Count I is a Monell claim, alleging that the City has various de facto policies resulting in the deprivation of various constitutional rights. "While a municipality is not vicariously liable under § 1983 for the acts of its employees, a constitutional deprivation may be attributable to a municipality when execution of a government's policy or custom... inflicts the injury.'" Montano v. City of Chicago, 535 F.3d 558, 570 (7th Cir.2008) (citing Monell, 436 U.S. at 694 (1978); and Schlessinger v. Salimes, 100 F.3d 519, 522 (7th Cir.1996)). "A local government unit's unconstitutional policy or custom can be shown by: (1) an express policy causing the loss when enforced; (2) a widespread practice constituting a custom or usage' causing the loss; or (3) a person with final policymaking authority causing the loss." Walker v. Sheahan, 526 F.3d 973, 977 (7th Cir.2008). In order to state a claim, Plaintiff must go beyond a "formulaic recitation of the cause of action" and "give enough detail about the subject-matter of the case to present a story that holds together." McCauley v. City of Chicago, 671 F.3d 611, 616 (7th Cir. 2011). Plaintiff has not pled sufficient facts to allow a reasonable inference that the City established a policy or practice that inflicted injury on Plaintiff. Count I is dismissed.

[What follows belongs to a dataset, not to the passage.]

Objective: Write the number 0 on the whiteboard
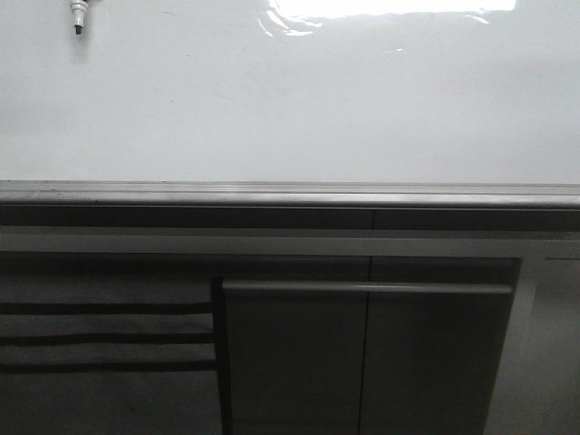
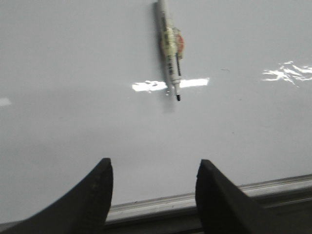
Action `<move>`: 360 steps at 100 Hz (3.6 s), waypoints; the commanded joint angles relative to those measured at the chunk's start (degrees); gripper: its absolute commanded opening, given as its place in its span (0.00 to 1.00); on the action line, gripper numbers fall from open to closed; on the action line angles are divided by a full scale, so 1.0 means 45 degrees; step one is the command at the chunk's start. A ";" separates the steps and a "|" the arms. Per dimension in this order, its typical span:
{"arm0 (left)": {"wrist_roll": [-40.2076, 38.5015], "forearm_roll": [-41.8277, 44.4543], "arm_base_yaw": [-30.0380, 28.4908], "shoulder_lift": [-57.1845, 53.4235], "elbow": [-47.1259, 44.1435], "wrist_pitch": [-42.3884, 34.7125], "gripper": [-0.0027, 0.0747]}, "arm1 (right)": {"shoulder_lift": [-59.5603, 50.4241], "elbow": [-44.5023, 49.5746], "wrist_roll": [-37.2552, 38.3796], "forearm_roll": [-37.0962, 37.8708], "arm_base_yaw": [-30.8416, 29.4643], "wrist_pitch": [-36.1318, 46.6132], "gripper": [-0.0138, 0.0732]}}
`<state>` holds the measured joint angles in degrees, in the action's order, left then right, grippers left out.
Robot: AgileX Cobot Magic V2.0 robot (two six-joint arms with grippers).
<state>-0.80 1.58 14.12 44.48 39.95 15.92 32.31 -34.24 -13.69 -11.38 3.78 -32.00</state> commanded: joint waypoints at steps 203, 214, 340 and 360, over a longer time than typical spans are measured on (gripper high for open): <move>0.8037 -0.1206 0.5828 0.6645 0.7867 1.0635 0.01 | 0.4720 -0.4150 -1.0810 -0.6977 0.1316 -0.5857 0.50; 0.8061 -0.1229 0.6953 0.6645 0.7867 1.0608 0.01 | 0.5611 -0.4666 -1.2915 -0.6977 0.2679 -0.5777 0.50; 0.7996 -0.1259 0.8629 0.6645 0.7867 1.0151 0.04 | 0.7856 -0.6539 -1.3292 -0.7553 0.5928 -0.4974 0.18; 0.7729 -0.1259 0.8606 0.6623 0.7867 0.9762 0.42 | 0.7856 -0.6539 -1.3292 -0.7553 0.5928 -0.4922 0.18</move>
<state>35.82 -3.13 52.50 76.22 73.35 63.64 68.62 -61.76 -73.11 -42.20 30.47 -55.96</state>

Count VI is an indemnity claim against the City for the acts of the Defendants Leonard and Torres. As Plaintiff has not successfully pled any claims against Leonard and Torres, the indemnity claim against the City must fail as well. Count VI is dismissed.

Miscellaneous

To the extent that other claims have been pled, those claims are dismissed as they cannot be understood from the Complaint which must provide Defendants "with fair notice' of the claim and its basis." Tamayo, 526 F.3d at 1081 (quoting Fed.R.Civ.P. 8(a)(2) and Twombly, 550 U.S. at 555).

CONCLUSION

Defendants' Motions to Dismiss are granted. Defendant Kennedy's Motion to Dismiss Counts II, III, IV, V, VI, XI, and XIII is granted without prejudice. Defendants Cook County and Assistant State's Attorneys Zak and Mescall's motion to dismiss Count XI is granted without prejudice, and their Motion to Dismiss Counts VII, VIII, IX, and X is granted with prejudice. Defendants City of Chicago and Officers Torres and Leonard's Motion to Dismiss Counts I, II, III, IV, VI, XI, and XII is granted without prejudice, and their Motion to Dismiss Count V is granted with prejudice.

Plaintiff may file an amended complaint as to Counts I, II, III, IV, V, VI, XI, XII, and XIII consistent with the requirements of Rule 11 of the Federal Rules of Civil Procedure within thirty days of the entry of this order.